O Grand Canyon está perdendo o rio Colorado

Nível da água é afetado pelas altas temperaturas, pela menor quantidade de neve na cabeceira e por uma enorme barragem

EUA – O rio Colorado, cuja energia selvagem abriu o cânion ao longo de milhões de anos, está em crise. À medida que o planeta esquenta, a menor quantidade de neve está matando o rio em suas cabeceiras nas Montanhas Rochosas, e as temperaturas mais altas estão roubando suas águas mediante a evaporação. Os sete Estados que usam o rio estão aproveitando praticamente cada gota que ele pode fornecer e, embora um inverno úmido e um acordo recente entre os estados tenham por ora evitado seu colapso, sua saúde em longo prazo permanece uma grande dúvida.

(Foto: Reprodução Pixabay)

O Colorado corre tão longe da borda do Grand Canyon que muitos dos quatro milhões de pessoas que visitam o parque nacional todo ano o veem apenas como um fio tênue, brilhando ao longe. Mas o destino do rio é profundamente importante para o cânion de 450 quilômetros de comprimento e para a maneira como as gerações futuras vão conhecê-lo. O uso que fazemos do Colorado já desencadeou mudanças radicais nos ecossistemas e na paisagem – mudanças que um grupo de cientistas e alunos de pós-graduação da Universidade da Califórnia, em Davis, recentemente se propôs a analisar in loco: uma lenta viagem pelo tempo, num momento em que o relógio da Terra parece estar se acelerando.

Se passarmos tempo suficiente no cânion, podemos começar a nos sentir um pouco desconectados do tempo. Suas imensas paredes formam uma espécie de casulo, isolando-nos do mundo moderno, do sinal de celular, da poluição luminosa e das decepções. Elas nos forçam a olhar para cima, como em uma catedral.

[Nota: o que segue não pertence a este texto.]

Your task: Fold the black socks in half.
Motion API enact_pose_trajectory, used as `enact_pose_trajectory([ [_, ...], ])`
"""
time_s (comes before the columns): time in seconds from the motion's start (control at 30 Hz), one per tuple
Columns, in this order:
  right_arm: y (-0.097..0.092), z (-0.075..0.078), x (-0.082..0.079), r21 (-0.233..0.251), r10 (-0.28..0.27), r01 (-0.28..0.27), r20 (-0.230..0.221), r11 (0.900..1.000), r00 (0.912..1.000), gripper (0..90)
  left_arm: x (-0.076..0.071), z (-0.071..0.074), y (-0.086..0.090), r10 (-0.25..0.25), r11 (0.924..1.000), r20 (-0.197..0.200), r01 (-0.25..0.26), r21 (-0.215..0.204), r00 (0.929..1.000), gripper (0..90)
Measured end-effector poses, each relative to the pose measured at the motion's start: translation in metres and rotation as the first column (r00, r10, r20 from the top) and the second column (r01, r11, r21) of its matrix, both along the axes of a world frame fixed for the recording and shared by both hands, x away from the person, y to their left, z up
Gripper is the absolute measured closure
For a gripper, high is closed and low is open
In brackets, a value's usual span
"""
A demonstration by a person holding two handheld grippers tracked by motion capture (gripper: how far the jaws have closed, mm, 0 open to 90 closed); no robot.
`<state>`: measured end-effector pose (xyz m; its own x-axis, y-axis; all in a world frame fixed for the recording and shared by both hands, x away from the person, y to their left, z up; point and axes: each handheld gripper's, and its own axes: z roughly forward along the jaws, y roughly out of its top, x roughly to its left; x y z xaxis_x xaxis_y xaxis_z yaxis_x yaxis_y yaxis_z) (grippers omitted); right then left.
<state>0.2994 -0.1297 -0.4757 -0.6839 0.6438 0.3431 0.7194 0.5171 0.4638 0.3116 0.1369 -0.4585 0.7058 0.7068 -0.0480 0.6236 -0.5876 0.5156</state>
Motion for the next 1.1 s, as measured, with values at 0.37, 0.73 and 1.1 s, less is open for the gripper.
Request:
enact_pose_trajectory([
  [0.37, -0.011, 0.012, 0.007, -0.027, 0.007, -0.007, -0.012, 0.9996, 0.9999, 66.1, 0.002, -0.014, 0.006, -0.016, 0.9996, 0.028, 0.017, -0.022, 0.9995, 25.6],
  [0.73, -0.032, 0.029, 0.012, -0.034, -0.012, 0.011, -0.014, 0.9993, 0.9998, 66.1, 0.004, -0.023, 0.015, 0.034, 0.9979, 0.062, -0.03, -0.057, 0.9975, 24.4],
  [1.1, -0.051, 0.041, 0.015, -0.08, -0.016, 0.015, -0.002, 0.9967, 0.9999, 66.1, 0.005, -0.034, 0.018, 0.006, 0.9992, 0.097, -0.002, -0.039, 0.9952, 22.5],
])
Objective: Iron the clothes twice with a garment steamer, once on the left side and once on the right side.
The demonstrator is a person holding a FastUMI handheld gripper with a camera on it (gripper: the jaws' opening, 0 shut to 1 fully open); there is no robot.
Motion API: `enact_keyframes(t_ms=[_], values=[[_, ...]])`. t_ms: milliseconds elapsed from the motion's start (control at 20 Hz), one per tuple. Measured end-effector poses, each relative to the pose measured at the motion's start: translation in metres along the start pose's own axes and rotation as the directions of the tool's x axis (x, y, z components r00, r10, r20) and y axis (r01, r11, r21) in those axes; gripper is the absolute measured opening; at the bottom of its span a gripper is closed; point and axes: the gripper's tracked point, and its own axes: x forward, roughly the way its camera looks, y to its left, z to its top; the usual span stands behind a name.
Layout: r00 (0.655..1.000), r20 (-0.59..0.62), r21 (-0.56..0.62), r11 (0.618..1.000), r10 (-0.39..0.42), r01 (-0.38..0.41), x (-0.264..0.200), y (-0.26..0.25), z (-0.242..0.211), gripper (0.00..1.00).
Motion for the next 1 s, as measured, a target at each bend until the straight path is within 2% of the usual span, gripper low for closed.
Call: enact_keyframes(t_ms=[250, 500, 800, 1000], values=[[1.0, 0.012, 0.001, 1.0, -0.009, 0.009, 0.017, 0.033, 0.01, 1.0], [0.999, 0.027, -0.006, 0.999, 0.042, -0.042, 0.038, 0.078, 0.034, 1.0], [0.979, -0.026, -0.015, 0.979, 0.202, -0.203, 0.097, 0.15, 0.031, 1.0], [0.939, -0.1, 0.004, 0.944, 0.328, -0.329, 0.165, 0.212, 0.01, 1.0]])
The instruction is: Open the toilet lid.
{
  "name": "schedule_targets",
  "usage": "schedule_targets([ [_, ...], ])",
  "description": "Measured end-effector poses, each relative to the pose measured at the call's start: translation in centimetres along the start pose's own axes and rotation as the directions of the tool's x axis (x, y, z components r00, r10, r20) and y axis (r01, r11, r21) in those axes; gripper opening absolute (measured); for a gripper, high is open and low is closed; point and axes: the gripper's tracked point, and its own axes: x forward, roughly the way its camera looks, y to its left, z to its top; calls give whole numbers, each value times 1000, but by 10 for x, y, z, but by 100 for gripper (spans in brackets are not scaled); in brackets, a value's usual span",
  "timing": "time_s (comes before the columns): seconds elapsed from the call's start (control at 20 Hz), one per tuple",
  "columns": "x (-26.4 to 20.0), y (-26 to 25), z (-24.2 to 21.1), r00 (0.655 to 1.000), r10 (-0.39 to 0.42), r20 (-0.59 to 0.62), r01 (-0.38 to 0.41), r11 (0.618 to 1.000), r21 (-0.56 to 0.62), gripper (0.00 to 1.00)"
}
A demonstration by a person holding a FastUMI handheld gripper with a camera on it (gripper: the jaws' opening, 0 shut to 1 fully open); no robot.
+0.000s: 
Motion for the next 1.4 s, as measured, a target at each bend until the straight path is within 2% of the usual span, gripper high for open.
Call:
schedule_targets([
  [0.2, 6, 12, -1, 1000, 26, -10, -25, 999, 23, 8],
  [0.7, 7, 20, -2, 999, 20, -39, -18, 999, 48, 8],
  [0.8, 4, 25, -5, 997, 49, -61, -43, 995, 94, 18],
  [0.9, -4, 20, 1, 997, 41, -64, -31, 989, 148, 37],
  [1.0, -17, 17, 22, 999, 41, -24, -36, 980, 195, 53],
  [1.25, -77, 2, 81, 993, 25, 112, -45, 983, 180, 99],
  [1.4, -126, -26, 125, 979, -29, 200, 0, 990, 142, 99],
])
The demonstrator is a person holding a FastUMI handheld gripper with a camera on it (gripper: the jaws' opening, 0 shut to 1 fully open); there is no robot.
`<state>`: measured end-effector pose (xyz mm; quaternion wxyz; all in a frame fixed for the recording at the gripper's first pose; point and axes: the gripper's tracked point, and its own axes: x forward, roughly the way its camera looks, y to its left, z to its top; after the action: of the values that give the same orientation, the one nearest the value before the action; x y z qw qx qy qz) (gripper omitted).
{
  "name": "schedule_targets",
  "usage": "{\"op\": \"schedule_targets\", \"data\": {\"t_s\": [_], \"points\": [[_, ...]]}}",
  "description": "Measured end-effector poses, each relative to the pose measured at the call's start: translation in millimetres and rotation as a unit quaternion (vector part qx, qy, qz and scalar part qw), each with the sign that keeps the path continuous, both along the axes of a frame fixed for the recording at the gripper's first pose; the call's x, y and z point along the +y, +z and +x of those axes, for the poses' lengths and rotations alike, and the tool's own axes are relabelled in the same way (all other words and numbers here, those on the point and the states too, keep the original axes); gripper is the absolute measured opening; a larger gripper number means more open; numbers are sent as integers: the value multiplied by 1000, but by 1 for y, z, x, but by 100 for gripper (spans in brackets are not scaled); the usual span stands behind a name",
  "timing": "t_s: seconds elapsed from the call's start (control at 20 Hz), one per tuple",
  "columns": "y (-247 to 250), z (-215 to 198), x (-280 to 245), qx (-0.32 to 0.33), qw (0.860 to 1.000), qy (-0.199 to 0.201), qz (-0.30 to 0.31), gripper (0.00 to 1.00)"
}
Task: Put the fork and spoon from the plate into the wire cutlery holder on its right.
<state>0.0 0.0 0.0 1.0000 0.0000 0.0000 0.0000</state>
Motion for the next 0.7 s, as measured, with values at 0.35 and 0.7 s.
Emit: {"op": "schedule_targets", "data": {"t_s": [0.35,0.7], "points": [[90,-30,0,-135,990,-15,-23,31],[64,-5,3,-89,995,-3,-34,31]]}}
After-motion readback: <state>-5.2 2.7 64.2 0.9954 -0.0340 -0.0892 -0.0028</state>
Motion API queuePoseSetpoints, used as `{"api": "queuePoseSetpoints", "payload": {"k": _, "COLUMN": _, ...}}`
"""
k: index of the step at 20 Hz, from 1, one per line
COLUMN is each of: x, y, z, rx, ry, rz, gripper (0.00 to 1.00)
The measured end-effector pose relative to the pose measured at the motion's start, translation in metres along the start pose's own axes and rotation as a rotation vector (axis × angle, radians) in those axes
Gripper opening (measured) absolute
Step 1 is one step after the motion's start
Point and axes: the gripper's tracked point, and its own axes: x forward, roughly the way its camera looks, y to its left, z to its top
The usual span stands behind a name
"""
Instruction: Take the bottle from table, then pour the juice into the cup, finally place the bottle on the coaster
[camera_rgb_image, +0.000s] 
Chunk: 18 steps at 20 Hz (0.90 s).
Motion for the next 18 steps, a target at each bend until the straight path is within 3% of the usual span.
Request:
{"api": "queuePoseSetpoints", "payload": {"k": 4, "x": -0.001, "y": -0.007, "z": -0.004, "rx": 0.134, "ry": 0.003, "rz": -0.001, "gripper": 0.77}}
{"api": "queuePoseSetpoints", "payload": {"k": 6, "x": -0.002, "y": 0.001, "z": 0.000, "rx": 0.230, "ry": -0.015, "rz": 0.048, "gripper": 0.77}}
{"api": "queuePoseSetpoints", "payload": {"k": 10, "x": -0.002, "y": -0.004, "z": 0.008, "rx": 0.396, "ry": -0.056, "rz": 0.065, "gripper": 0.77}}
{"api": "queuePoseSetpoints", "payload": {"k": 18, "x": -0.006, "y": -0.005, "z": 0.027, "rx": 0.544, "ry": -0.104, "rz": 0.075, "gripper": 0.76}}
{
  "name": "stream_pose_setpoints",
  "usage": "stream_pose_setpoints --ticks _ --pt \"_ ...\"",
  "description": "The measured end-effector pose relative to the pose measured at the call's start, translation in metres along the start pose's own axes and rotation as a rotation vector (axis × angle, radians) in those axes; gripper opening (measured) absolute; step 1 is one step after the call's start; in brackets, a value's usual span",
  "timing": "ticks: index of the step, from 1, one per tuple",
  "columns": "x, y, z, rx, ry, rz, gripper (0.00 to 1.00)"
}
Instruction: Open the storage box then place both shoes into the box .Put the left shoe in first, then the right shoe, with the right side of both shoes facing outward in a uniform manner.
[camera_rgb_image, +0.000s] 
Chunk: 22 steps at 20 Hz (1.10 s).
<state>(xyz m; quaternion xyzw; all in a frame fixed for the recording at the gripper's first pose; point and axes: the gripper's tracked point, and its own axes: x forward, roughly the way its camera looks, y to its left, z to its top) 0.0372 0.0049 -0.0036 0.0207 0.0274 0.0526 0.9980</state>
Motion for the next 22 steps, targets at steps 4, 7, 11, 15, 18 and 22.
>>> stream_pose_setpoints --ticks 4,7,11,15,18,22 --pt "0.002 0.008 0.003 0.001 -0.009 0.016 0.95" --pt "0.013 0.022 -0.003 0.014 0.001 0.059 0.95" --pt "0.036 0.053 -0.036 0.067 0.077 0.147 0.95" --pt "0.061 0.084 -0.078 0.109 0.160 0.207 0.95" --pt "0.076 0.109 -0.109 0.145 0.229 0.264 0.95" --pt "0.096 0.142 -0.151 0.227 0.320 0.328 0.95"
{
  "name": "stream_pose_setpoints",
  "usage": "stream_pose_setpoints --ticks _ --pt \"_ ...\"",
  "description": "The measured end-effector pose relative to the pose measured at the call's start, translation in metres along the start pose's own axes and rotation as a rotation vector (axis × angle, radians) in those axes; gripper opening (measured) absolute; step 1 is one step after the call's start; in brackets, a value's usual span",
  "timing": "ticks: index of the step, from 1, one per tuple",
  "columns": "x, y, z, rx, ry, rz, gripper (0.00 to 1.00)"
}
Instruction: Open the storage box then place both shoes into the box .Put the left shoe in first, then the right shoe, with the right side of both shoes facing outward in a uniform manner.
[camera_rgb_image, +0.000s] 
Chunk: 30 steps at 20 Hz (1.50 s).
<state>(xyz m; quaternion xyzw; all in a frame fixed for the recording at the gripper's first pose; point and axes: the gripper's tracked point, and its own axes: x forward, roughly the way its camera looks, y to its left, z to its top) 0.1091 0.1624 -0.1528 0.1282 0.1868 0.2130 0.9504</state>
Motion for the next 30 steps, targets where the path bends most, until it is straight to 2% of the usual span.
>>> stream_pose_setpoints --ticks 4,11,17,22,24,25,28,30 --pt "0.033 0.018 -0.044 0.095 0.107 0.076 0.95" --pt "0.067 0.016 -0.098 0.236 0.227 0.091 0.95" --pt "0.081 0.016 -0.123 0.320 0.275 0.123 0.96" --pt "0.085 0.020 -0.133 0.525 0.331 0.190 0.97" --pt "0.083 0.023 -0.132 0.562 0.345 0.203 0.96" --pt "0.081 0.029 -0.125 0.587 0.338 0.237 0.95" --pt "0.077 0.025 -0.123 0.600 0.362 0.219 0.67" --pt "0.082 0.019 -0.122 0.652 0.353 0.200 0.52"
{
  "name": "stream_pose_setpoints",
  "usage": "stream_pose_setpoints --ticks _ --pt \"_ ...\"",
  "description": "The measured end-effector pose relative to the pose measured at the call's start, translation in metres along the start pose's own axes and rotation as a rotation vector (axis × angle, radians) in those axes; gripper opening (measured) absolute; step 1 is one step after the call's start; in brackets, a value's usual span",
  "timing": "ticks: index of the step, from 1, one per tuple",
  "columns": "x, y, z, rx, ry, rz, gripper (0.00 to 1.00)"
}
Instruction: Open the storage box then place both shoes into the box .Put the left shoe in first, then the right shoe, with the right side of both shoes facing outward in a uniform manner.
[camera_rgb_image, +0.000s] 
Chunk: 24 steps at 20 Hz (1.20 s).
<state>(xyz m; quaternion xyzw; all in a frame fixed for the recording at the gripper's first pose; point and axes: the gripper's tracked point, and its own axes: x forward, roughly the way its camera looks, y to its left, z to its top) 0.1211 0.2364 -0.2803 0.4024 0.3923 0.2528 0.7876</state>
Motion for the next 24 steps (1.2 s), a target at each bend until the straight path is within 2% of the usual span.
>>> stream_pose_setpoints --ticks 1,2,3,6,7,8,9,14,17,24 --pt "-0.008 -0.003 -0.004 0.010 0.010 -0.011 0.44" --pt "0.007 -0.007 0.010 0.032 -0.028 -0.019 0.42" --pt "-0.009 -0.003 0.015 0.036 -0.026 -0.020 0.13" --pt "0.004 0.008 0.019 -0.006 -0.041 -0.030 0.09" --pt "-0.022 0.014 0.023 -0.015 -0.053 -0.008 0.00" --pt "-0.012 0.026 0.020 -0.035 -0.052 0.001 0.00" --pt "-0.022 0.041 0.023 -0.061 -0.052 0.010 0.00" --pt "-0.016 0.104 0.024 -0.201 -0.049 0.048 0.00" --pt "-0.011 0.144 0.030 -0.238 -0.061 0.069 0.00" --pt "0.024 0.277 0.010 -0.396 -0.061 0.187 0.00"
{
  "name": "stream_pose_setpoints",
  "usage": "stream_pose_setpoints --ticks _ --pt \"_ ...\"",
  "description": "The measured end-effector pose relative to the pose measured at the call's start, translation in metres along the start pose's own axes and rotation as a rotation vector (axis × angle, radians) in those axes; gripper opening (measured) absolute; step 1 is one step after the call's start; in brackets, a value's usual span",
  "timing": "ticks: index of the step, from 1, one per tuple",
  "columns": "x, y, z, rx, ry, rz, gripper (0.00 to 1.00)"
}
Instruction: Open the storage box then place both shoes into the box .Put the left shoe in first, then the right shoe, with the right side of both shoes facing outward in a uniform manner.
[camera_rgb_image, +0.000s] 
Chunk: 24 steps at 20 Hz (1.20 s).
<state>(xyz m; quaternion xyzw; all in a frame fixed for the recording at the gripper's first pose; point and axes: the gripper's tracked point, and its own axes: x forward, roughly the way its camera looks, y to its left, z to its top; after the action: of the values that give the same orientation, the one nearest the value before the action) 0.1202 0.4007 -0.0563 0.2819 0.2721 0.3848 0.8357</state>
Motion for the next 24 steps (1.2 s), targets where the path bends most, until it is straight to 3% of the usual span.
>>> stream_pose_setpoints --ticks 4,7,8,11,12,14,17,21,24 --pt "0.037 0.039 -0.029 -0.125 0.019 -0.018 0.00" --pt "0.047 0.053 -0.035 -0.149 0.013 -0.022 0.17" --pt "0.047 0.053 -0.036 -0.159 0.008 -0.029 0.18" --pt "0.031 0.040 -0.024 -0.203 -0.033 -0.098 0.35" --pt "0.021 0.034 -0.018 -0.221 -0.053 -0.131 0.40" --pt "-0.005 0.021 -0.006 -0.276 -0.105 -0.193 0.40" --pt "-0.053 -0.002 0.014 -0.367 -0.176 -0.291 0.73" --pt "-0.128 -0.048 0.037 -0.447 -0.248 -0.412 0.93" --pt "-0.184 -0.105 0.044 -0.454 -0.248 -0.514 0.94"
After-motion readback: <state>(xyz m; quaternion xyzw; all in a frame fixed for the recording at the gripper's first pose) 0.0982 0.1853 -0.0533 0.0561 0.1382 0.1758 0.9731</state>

Você pode pensar que está vendo até o topo. Mais acima, porém, há mais paredes, e acima delas outras mais, fora do alcance da vista, exceto por algum vislumbre ocasional. Porque o cânion não é só profundo. É largo também, chegando a quase 29 quilômetros em algumas partes. Não é uma mera catedral de pedra. É um reino: extenso, independente, uma magnífica realidade alternativa que existe além da nossa.

O Grand Canyon é um espetáculo ímpar – e também abriga um rio do qual 40 milhões de pessoas dependem para obter água e energia. Desde 1963, a represa Glen Canyon alimenta o Colorado por mais de 300 quilômetros, na forma do segundo maior reservatório dos EUA, o Lago Powell. Os engenheiros avaliam constantemente as necessidades de água e eletricidade para decidir quanto do rio deve passar pela barragem para a outra extremidade, primeiro no Grand Canyon, depois no Lago Mead e, por fim, em campos e casas no Arizona, na Califórnia, em Nevada e no México.